[[ Provided material, beginning ]]
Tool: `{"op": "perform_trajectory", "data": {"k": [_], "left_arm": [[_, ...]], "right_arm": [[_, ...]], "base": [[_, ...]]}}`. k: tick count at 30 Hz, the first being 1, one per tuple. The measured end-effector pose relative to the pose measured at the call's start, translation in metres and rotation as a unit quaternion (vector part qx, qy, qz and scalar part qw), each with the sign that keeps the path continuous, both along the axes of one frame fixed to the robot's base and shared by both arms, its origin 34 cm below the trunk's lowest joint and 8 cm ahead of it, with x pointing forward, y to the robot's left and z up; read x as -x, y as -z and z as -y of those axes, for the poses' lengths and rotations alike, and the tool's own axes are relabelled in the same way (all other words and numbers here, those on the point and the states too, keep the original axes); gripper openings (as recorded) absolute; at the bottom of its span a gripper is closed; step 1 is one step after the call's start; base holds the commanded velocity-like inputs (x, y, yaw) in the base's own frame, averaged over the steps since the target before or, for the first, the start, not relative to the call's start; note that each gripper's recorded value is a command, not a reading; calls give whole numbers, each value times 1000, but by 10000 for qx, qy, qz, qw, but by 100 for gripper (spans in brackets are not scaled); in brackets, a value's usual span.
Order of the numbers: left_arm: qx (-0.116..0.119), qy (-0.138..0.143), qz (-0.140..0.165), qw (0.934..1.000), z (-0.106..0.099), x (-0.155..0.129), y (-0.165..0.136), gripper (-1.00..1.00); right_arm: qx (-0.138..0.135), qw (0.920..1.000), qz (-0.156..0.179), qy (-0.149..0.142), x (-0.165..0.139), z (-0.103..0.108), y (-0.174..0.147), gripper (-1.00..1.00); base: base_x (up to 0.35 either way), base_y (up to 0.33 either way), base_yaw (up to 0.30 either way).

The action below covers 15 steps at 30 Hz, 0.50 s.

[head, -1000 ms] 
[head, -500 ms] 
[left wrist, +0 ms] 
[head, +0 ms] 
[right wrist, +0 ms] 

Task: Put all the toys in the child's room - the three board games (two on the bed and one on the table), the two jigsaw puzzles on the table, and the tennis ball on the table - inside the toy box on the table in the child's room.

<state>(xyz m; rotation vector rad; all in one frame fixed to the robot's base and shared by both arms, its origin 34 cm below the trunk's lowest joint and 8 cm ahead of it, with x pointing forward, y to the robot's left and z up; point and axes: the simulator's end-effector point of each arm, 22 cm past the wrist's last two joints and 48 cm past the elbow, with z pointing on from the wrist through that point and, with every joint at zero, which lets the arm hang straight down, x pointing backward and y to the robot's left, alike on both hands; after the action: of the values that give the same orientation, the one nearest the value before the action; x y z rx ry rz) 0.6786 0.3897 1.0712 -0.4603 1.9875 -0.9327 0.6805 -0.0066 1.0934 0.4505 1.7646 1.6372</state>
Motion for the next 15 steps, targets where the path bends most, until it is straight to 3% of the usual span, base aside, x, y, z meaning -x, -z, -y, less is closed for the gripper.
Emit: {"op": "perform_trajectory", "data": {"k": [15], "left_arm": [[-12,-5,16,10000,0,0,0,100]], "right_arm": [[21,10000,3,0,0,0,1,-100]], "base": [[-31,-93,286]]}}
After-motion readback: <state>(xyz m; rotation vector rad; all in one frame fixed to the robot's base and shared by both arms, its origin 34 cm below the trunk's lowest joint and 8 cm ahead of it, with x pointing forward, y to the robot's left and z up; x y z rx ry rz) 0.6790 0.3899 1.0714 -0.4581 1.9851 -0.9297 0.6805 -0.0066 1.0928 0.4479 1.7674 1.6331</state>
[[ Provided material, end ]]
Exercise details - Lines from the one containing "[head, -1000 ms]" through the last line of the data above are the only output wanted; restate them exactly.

Answer for the task -
[head, -1000 ms] 
[head, -500 ms] 
[left wrist, +0 ms] 
[head, +0 ms] 
[right wrist, +0 ms] 

Task: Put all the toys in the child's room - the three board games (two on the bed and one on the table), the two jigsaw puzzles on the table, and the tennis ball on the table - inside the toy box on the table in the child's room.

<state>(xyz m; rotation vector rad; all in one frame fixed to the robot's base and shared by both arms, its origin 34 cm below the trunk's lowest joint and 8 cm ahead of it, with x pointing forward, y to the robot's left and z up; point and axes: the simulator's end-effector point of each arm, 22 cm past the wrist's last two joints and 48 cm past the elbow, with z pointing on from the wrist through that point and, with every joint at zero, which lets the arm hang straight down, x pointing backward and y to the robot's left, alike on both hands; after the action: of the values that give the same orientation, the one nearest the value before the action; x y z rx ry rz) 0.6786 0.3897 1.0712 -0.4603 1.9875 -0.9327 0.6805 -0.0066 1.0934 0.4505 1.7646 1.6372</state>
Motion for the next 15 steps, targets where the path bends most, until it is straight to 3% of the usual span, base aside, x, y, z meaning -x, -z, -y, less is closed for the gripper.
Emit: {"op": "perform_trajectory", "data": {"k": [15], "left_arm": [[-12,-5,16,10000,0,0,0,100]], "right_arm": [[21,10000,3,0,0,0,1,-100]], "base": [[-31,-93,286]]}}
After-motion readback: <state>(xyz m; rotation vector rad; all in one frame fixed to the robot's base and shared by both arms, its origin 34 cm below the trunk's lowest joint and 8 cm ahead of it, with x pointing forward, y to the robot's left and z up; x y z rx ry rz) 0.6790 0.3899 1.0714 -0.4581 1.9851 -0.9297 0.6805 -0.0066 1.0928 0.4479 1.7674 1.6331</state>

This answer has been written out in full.